Personally, I enjoy reading about debates more than engaging in them. My opinions tend to be pretty fluid on most points, evolving as I absorb new information, so unless it's an issue I have strong feelings on, I tend to drift and enjoy the flow of conversation. I love other people's opinions for the most part. Kinda why I cross-post these bits in several different places.
Did have one idea for a new argument to have though...considering the evolution in the overall level of storytelling across the comics spectrum, why are super-heroes still the default? Detectives, horrors, cowboys, adventure-heroes, mystery men and romantics all dominated the earliest comics before the advent of the four-colour titans. But, by and large, while the pendulum has swung back towards the more realistic, adult themes that those type of books exploited, the method of delivery-guys in colourful tights-hasn't.
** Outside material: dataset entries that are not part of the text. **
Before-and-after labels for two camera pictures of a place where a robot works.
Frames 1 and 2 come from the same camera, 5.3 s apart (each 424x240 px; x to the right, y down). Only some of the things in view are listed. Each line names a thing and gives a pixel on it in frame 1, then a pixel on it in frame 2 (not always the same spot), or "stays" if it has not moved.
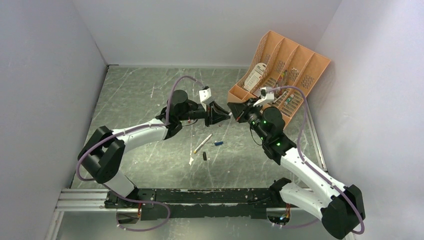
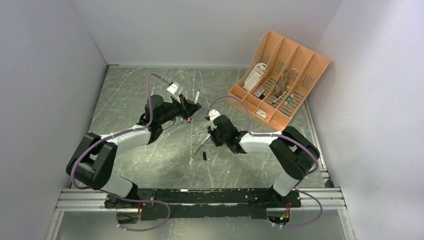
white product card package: x=254 y=76 stays
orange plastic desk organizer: x=282 y=76 stays
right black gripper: x=241 y=110 to x=212 y=133
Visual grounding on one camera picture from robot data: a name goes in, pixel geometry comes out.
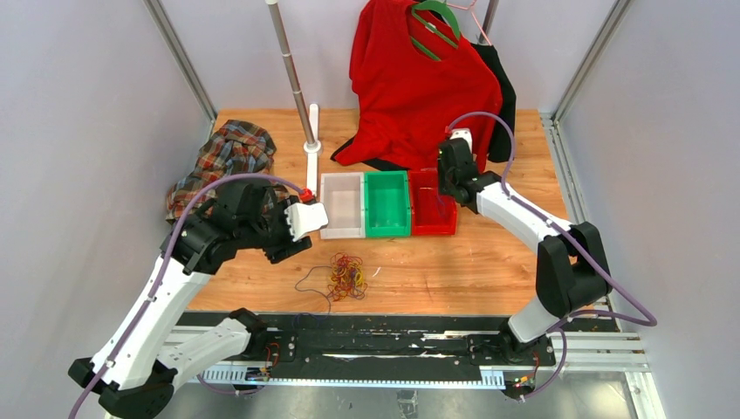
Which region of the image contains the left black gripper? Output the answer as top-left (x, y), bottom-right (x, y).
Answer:
top-left (238, 195), bottom-right (313, 262)

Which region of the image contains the thin purple cable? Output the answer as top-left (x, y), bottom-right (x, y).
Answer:
top-left (292, 264), bottom-right (333, 325)

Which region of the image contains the colourful cable pile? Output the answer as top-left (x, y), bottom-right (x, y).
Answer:
top-left (326, 253), bottom-right (369, 303)

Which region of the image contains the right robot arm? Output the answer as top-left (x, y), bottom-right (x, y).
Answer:
top-left (437, 130), bottom-right (612, 364)

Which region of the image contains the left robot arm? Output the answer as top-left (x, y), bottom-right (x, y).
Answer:
top-left (68, 174), bottom-right (329, 418)

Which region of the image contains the white plastic bin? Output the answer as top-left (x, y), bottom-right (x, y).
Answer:
top-left (319, 172), bottom-right (366, 240)

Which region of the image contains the white rack base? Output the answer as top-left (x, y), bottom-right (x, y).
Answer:
top-left (304, 103), bottom-right (323, 195)

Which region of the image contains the plaid flannel shirt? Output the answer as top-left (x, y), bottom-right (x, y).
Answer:
top-left (165, 120), bottom-right (278, 224)

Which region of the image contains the green plastic bin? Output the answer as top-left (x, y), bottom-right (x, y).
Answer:
top-left (364, 171), bottom-right (411, 237)

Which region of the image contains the red plastic bin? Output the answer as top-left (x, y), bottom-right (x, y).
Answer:
top-left (408, 169), bottom-right (457, 236)

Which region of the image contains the red t-shirt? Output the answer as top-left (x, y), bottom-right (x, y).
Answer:
top-left (331, 0), bottom-right (502, 169)

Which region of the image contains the black t-shirt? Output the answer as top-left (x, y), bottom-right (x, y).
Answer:
top-left (472, 45), bottom-right (517, 163)

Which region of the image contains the green clothes hanger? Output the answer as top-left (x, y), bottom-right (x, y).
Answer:
top-left (409, 0), bottom-right (462, 63)

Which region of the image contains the pink clothes hanger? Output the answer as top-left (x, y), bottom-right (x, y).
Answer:
top-left (447, 0), bottom-right (493, 46)

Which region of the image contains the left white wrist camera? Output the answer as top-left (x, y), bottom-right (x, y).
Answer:
top-left (284, 203), bottom-right (329, 242)

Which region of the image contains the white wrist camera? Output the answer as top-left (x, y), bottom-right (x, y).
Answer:
top-left (450, 128), bottom-right (473, 153)
top-left (284, 203), bottom-right (329, 242)

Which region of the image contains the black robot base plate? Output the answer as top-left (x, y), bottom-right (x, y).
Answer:
top-left (234, 313), bottom-right (557, 383)

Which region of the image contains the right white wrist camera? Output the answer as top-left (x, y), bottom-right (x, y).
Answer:
top-left (450, 128), bottom-right (473, 153)

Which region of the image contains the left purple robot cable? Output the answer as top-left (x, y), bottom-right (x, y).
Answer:
top-left (68, 173), bottom-right (316, 419)

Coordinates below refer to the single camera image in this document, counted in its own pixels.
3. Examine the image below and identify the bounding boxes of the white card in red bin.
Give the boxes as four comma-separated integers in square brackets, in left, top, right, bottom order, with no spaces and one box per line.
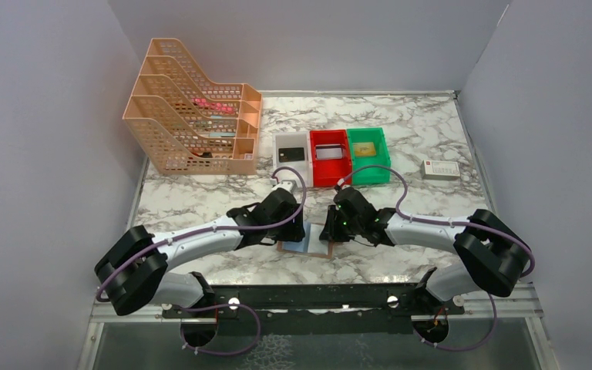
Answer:
[315,145,344,160]

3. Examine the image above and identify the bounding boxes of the green plastic bin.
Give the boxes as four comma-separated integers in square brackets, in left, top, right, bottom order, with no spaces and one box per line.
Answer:
[346,127,391,185]

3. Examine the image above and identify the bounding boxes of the light blue credit card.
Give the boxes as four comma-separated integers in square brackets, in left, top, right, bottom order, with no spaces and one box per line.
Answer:
[282,224,331,257]

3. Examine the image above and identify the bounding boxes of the red plastic bin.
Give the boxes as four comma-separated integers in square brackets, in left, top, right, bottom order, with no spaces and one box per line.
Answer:
[309,129,352,187]

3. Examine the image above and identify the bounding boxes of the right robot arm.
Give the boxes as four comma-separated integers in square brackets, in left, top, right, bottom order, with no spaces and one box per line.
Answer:
[319,187,535,314]

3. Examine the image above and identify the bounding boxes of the white box with red label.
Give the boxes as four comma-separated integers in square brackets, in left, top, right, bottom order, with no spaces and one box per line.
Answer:
[421,160,461,180]

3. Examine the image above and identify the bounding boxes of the gold card in green bin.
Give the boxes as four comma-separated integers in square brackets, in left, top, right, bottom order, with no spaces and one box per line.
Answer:
[353,142,377,157]

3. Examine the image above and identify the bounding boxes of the black mounting rail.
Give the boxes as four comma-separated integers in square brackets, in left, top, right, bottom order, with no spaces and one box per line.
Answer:
[162,282,465,336]

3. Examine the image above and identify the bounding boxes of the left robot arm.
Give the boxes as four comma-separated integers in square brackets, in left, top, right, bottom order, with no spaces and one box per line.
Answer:
[94,187,304,317]

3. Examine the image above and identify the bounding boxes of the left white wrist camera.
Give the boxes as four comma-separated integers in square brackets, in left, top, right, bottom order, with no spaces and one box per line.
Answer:
[276,180,298,193]

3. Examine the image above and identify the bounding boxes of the white plastic bin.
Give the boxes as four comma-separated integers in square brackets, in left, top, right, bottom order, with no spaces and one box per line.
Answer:
[272,131,314,188]

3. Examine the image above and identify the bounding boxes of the red black stamp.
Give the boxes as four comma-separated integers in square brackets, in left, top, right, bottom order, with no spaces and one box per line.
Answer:
[193,151,214,158]

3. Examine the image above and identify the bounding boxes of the aluminium frame rail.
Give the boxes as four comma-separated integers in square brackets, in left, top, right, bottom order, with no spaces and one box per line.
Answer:
[89,283,545,324]

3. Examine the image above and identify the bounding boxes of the black credit card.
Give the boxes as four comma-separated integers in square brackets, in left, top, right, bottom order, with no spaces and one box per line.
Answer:
[277,147,306,163]

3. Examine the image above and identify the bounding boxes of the pink items in organizer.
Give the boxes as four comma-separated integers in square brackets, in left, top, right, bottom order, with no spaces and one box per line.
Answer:
[192,98,235,115]

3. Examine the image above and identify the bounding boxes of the peach plastic file organizer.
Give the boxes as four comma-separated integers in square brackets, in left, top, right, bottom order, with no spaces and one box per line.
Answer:
[123,38,263,175]

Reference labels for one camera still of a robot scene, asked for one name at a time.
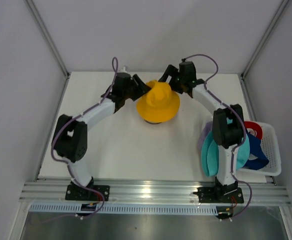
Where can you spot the aluminium mounting rail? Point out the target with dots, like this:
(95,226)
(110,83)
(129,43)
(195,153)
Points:
(151,192)

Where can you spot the left aluminium frame post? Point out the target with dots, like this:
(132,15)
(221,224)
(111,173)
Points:
(39,21)

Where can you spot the aluminium frame post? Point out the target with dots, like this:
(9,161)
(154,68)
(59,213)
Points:
(39,21)
(275,20)

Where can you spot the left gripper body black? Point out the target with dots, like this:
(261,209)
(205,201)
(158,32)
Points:
(133,92)

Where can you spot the white slotted cable duct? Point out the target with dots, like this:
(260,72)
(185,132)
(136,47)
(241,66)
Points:
(117,208)

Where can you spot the right aluminium frame post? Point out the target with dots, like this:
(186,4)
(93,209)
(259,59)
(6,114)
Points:
(275,20)

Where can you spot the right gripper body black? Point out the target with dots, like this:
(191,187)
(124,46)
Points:
(176,82)

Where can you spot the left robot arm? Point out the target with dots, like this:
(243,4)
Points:
(70,139)

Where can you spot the red hat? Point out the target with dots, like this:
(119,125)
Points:
(254,129)

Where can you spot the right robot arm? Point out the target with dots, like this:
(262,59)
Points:
(228,132)

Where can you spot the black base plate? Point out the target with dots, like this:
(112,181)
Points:
(215,195)
(77,193)

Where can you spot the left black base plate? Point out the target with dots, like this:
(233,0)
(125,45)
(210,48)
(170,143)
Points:
(77,193)

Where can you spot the lavender bucket hat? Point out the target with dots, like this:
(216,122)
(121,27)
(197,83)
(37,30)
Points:
(207,128)

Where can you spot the teal bucket hat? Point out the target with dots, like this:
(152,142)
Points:
(209,156)

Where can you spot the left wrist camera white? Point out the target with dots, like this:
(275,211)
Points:
(124,70)

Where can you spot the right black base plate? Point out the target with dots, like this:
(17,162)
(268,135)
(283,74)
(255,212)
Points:
(215,195)

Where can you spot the yellow bucket hat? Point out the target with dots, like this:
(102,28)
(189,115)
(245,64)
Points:
(160,104)

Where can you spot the white plastic basket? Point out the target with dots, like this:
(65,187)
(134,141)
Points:
(270,147)

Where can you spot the blue cap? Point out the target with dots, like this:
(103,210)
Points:
(260,160)

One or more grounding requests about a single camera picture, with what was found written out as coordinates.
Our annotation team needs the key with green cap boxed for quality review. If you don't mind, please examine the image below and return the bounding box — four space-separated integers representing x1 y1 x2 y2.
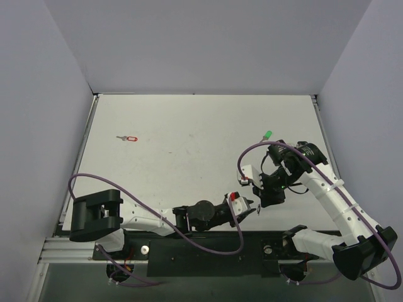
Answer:
259 130 273 143

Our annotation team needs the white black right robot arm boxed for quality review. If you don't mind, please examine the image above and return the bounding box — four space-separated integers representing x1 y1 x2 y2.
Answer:
237 140 397 280

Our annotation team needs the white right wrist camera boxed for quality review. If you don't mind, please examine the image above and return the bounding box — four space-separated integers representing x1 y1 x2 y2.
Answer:
237 165 263 189

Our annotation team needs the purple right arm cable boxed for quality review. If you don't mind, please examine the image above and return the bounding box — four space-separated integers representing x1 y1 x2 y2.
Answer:
236 140 398 290

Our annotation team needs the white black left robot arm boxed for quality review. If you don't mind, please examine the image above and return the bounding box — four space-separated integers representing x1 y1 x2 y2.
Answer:
69 189 256 242

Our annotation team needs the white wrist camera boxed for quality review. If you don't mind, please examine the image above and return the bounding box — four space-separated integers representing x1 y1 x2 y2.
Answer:
225 192 254 217
237 165 263 189

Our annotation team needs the aluminium frame rail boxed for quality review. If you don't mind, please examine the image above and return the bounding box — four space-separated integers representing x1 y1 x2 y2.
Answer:
38 237 95 264

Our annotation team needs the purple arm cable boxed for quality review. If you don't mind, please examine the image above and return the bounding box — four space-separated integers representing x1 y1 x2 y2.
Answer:
68 172 246 255
236 140 398 290

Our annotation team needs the key with red tag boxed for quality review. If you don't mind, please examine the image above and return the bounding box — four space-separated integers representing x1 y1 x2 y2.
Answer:
116 136 138 142

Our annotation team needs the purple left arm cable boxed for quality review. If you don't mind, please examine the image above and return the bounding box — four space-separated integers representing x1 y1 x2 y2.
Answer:
68 172 246 255

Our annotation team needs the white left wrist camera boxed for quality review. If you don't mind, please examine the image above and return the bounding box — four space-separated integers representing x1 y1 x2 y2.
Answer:
225 192 254 217

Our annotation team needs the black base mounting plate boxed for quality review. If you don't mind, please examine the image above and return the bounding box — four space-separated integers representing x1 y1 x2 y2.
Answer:
110 231 305 277

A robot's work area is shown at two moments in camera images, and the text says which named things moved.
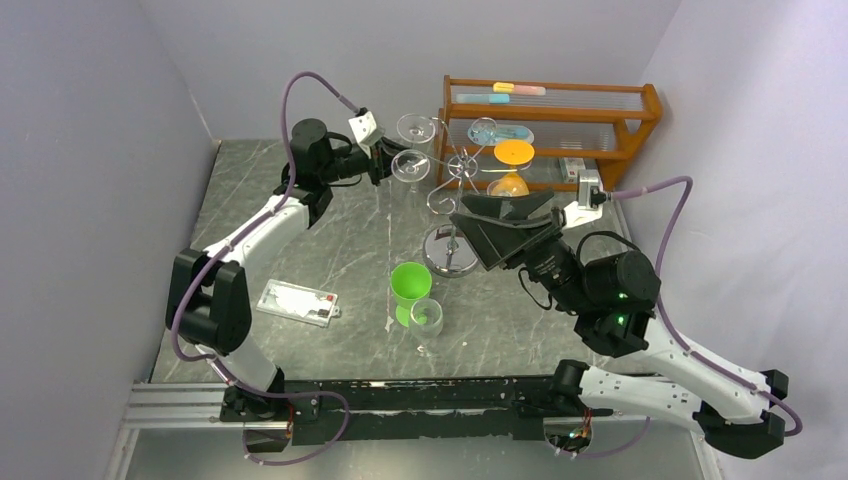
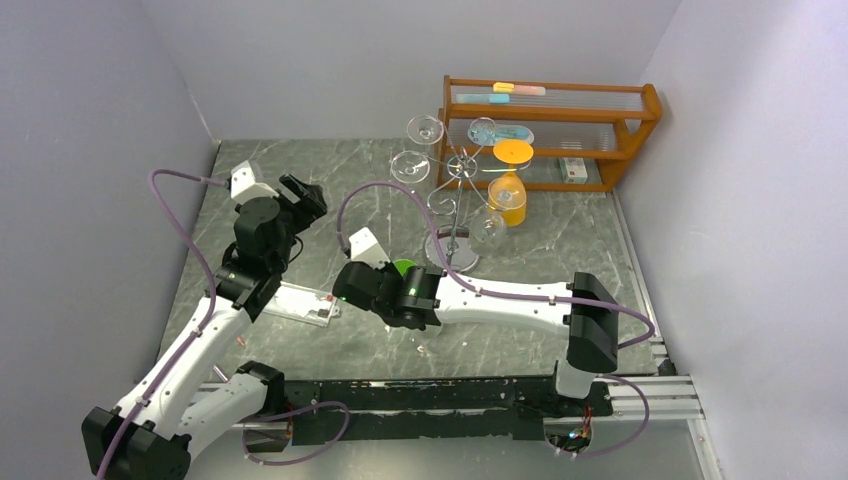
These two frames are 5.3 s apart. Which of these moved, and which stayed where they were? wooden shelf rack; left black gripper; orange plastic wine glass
Moved: left black gripper
Stayed: wooden shelf rack; orange plastic wine glass
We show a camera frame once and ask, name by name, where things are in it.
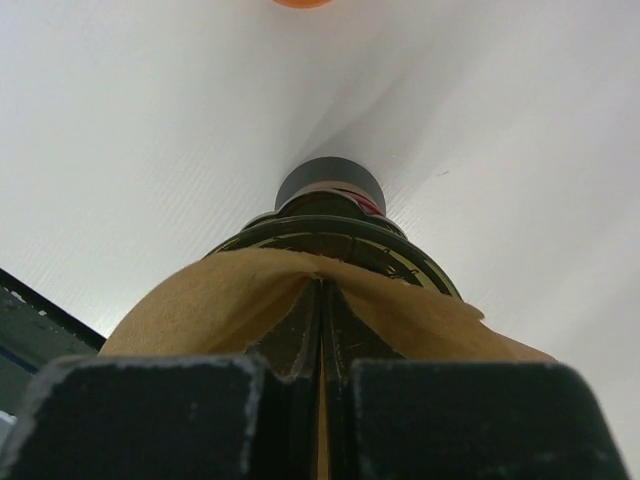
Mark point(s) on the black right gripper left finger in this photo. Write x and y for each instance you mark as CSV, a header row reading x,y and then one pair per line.
x,y
249,416

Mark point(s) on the brown paper coffee filter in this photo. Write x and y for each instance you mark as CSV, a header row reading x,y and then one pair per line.
x,y
228,301

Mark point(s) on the green glass coffee dripper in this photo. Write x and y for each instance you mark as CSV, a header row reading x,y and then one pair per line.
x,y
346,227

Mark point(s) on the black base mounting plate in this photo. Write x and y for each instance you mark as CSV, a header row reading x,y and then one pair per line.
x,y
35,331

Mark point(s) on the orange liquid glass beaker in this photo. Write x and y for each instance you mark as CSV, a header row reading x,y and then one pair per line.
x,y
302,4

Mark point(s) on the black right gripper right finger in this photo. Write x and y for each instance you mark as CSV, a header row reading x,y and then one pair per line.
x,y
393,418

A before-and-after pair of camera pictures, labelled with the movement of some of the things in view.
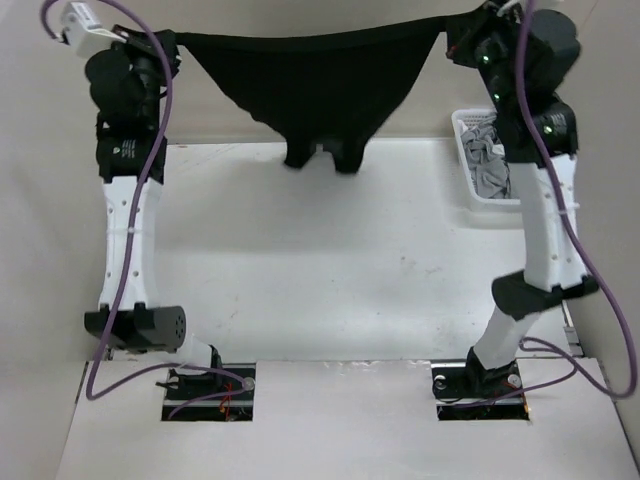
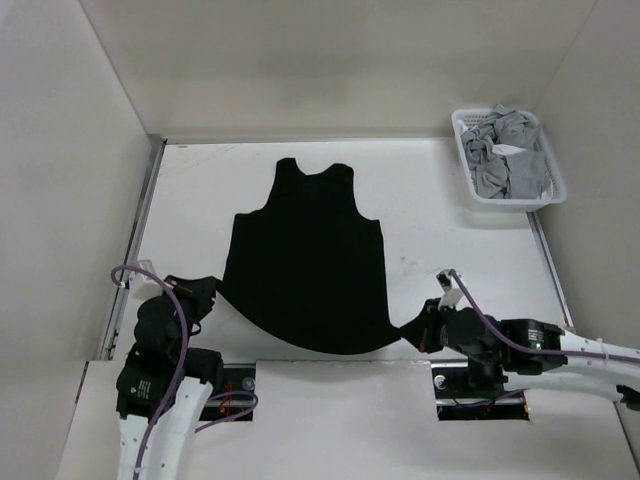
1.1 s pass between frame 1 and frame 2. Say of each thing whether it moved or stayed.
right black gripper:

I mean, I get that the current generation of comics professionals cut their teeth on super-heroes, but at some point and time you have to look and realize that the story you want to tell-the points you want to make-might work a bit better without the super-people in it. So why include them at all? Look at Garth Ennis' Punisher run. Nary a super-type to be seen, and the book was insanely popular. Howsabout Sandman Mystery Theatre? Criminal? 100 Bullets? And those are just the mystery and crime comics.
If you want more adult themes, more realism, more grit, doesn't it stand to reason that it might be more effective without the demi-gods?
4 comments:
I'm guessing it's because that's what sells. I remember an interview with Dave Gibbons, where he was talking about/bemoaning how he couldn't think of any other area of the arts where one specific genre had come to define the medium. superheroes sell would be the short answer, I think.
See, that's what I thought. But now, not so much. Superheroes sell, true, but so do other things.
I mean, Hellboy isn't about superheroes, but it sells like gangbusters, insofar as I know (which, admittedly, is as far as carp can fly).
Maybe, to take your point further, it's not because superheroes sell particularly well, but that they're a 'guaranteed' sell.
I can only assume that the superhero is an icon that human minds are drawn to. Despite their amnazing acheivements ancient mankind wanted stories about gods. Throughout history no one seemed to be interesting unless they were kings or noblemen. Today it's superheroes. It's like a colourful placeholder for the pinnacle of human strength, endurance, what have you.
It seems that presenting these ideas works best with a visual "shorthand". My favourite hero is Doc Savage. He is so much more than a weird haircut and a ripped shirt, yet whenever he gets depicted anywhere... there it is!
Hmm. Kinda like how Nazis are shorthand for 'evil'? That makes sense.